I am hoping to ask for some help turning a unix timestamp to a date and then extract Year and month in a DBplyr connection.
I have a postgres server connection with a large dataset with a unix timestamp as a date operator. Since the dataset is massive, I want to group data by year and month, but neither of these variables exist in the dataset. Locally, I can pull the data and create these variables after converting the timestamp using the Lubridate package.
However, doing these within a DBplyr code line does not work. When I try this,
database_connection and joins%>%
mutate(date = as_date(as_datetime(timestamp)))%>%
show_query()
"TRunctated results excluding other stuff that works":
CAST(CAST("timestamp" AS TIMESTAMP) AS DATE) AS "date"
Any advise on using DBplyr to convert unix time stamps to dates and then extracting year and month from that date?
@technocrat , thanks for your reply. It is a unix timestamp, stored as an int format with the following numbers as examples. To be clear on the problem, I would ideally want to be able to mutate in new column that is a date and then extract Year and Month from that. One work around I devised was querying the timestamp column, doing the below manipulations locally, and then copying a temporary table back to the database. I then join this table to the others and then do my filtering for the big query. Not ideal...
I don't have a posgresql machine on hand right now to double check, but I believe you should be able to do something like this:
database_connection and joins%>%
mutate(date = to_timestamp(timestamp))
Where the to_timestamp() is actually not a R but postgresql function, but dbplyr should be able to translate it to backend code.
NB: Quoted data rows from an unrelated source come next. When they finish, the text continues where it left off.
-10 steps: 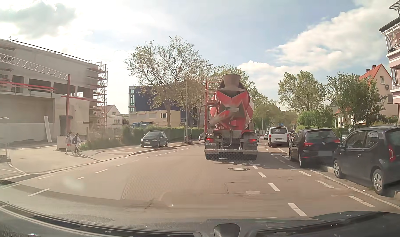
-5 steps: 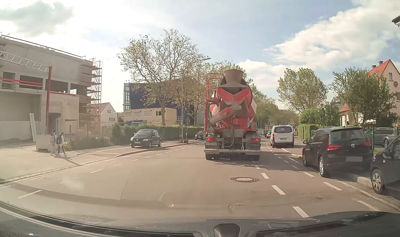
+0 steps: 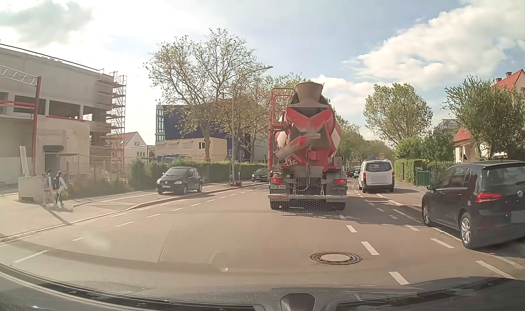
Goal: Follow the waypoints while adhering to traffic rules and regulations
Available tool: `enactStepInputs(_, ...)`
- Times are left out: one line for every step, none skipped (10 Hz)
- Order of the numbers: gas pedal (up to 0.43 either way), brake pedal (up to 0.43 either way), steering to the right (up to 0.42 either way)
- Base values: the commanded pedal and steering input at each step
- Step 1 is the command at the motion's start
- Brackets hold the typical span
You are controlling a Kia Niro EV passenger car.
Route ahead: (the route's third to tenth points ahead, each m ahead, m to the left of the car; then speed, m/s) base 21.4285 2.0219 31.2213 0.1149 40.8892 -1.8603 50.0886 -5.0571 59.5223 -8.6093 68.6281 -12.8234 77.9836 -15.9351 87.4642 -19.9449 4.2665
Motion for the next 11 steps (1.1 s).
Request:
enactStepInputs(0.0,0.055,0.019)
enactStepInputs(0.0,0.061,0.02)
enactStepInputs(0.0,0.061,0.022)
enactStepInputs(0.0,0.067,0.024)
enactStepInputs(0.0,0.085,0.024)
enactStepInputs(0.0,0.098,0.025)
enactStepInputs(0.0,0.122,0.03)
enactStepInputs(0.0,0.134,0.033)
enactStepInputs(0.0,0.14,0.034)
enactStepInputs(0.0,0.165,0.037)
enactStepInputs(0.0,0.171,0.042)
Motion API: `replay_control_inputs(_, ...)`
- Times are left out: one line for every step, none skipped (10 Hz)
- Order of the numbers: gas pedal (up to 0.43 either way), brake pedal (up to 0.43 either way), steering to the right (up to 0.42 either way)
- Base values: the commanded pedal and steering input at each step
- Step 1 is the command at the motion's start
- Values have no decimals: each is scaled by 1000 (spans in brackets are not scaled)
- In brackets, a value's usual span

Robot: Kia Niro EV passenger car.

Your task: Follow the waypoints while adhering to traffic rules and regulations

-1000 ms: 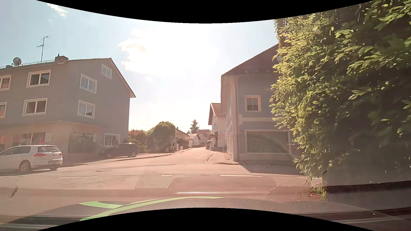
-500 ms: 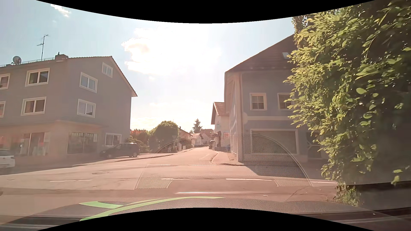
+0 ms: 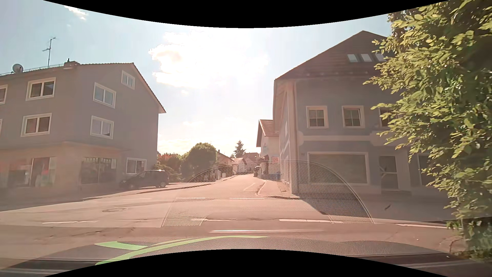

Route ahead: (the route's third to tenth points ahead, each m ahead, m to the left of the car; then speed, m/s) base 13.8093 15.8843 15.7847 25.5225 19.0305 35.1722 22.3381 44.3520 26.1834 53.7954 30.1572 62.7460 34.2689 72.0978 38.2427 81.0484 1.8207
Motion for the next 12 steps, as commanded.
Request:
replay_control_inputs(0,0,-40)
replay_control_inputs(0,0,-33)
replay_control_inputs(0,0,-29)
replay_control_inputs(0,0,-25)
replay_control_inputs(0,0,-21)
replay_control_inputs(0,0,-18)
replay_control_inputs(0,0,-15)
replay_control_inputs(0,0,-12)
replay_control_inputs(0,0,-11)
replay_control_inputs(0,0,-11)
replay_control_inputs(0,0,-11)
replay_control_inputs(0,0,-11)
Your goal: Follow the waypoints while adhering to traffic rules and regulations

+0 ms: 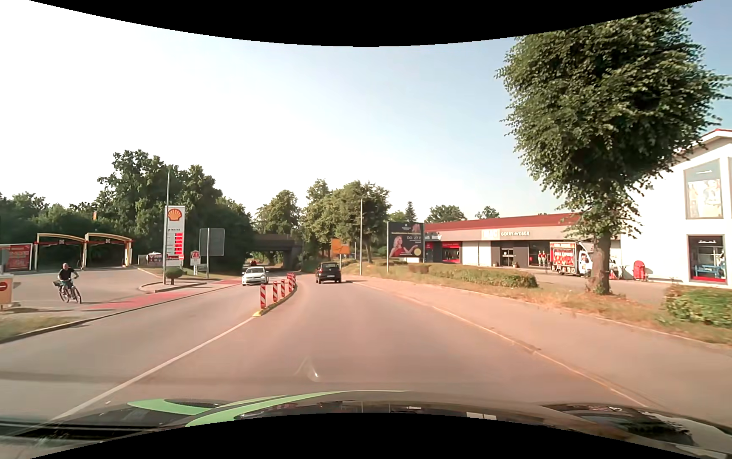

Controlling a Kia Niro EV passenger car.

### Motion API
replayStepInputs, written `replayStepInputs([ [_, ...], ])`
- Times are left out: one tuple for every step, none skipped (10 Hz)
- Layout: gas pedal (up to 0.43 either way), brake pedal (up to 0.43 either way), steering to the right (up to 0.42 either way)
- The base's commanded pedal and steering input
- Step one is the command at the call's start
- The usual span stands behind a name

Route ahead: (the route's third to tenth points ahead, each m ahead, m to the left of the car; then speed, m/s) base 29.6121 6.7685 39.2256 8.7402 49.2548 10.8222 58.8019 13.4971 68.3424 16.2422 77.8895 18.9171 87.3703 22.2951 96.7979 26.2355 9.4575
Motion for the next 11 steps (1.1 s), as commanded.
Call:
replayStepInputs([
  [0.039, 0.000, -0.031],
  [0.020, 0.000, -0.033],
  [0.008, 0.000, -0.038],
  [0.008, 0.000, -0.039],
  [0.008, 0.000, -0.041],
  [0.008, 0.000, -0.045],
  [0.008, 0.000, -0.045],
  [0.008, 0.000, -0.041],
  [0.020, 0.000, -0.040],
  [0.020, 0.000, -0.038],
  [0.020, 0.000, -0.038],
])
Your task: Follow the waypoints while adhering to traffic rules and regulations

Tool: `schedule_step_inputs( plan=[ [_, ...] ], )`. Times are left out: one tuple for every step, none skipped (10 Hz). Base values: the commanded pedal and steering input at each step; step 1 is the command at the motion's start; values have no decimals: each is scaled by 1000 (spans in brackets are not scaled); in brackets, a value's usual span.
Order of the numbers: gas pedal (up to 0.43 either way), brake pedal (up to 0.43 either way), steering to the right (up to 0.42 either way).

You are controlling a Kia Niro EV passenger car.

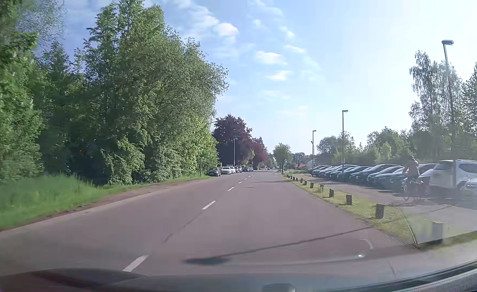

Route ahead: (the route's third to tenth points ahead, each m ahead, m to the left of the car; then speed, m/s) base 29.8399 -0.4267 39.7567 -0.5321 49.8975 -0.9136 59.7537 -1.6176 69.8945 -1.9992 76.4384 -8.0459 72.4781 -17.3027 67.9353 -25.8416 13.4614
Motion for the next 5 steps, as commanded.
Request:
schedule_step_inputs(
  plan=[
    [0, 146, 0],
    [0, 165, 0],
    [0, 183, 0],
    [0, 207, 0],
    [0, 226, 0]
  ],
)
It should turn your int to a datetime field, with all that it entails. For the year / month extraction consider in turn date_trunc() or extract() to push the calculation to the backend.
@jlacko . Thanks for the help with the time stamp part. Worked like a charm! If you are willing, could you maybe help with the extract() part, too? I was reviewing the documentation, but am very unfamiliar with postgres and SQL.
Trying to run the extract a month from the newly created date variable spits and error. Trying it with the timestamp, results in this SQL query conversion :
<SQL>
SELECT to_timestamp("timestamp") AS "date", extract('MONTH', "timestamp", '2001-02-16 20:38:40') AS "Month"
EDIT to the above. I worked it through to a resolution.
Interestingly, unlike with dplyr, you cannot seem to add the extract() code within the first mutate (), but adding a second mutate() with the code does the trick. The below, curtsey of @jlacko, converts the timestamp to a date and then adds a Year and a Month variable to the data.
joins %>%
mutate(date = to_timestamp(timestamp))%>%
mutate(Year = sql("EXTRACT(YEAR FROM date)"),
Month = sql("EXTRACT(MONTH FROM date)"))%>%
select(date, Month, Year)%>%
head()